_Assigned task_:
For the data below, report how many lines include the word "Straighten", and write nothing else.

** Source records follows **

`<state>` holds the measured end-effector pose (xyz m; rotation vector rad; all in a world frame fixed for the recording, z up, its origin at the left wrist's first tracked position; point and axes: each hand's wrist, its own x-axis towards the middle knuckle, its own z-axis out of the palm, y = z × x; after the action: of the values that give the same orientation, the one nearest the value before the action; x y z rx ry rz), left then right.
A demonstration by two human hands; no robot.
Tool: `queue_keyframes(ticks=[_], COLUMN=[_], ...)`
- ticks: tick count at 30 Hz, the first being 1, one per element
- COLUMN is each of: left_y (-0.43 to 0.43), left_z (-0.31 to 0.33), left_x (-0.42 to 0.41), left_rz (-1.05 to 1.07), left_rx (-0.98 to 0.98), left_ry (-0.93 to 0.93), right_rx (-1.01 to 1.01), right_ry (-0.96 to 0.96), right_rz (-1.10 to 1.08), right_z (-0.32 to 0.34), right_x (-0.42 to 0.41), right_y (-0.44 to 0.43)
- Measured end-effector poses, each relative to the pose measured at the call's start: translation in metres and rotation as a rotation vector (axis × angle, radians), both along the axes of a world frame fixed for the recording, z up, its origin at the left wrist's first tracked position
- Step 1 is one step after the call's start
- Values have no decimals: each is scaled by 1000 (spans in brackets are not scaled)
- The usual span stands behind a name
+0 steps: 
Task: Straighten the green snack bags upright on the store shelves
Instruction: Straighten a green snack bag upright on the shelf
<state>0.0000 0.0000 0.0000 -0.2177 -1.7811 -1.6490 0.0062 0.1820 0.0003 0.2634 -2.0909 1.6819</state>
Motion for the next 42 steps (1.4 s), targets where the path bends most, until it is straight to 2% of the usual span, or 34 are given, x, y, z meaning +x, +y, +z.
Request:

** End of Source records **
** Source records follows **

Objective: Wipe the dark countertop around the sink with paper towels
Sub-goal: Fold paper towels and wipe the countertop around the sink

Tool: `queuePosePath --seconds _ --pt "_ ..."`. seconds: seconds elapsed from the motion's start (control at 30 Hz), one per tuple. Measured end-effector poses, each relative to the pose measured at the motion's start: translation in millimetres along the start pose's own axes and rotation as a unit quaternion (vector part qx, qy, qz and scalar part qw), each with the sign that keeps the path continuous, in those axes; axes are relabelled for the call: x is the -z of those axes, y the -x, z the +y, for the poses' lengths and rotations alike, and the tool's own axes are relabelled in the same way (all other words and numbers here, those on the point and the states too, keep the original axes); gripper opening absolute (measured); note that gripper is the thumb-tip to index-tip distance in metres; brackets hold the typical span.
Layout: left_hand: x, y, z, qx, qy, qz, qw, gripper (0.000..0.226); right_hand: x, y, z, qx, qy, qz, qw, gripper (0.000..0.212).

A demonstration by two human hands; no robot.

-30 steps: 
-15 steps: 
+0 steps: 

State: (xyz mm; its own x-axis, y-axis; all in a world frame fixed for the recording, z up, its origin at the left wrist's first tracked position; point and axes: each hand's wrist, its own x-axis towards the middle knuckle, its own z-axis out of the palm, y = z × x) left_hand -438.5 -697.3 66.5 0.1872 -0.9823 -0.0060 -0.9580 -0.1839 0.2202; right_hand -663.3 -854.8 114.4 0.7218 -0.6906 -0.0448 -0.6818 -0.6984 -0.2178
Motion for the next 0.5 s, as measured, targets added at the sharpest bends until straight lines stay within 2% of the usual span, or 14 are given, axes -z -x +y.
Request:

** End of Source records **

_Finished exercise_:
2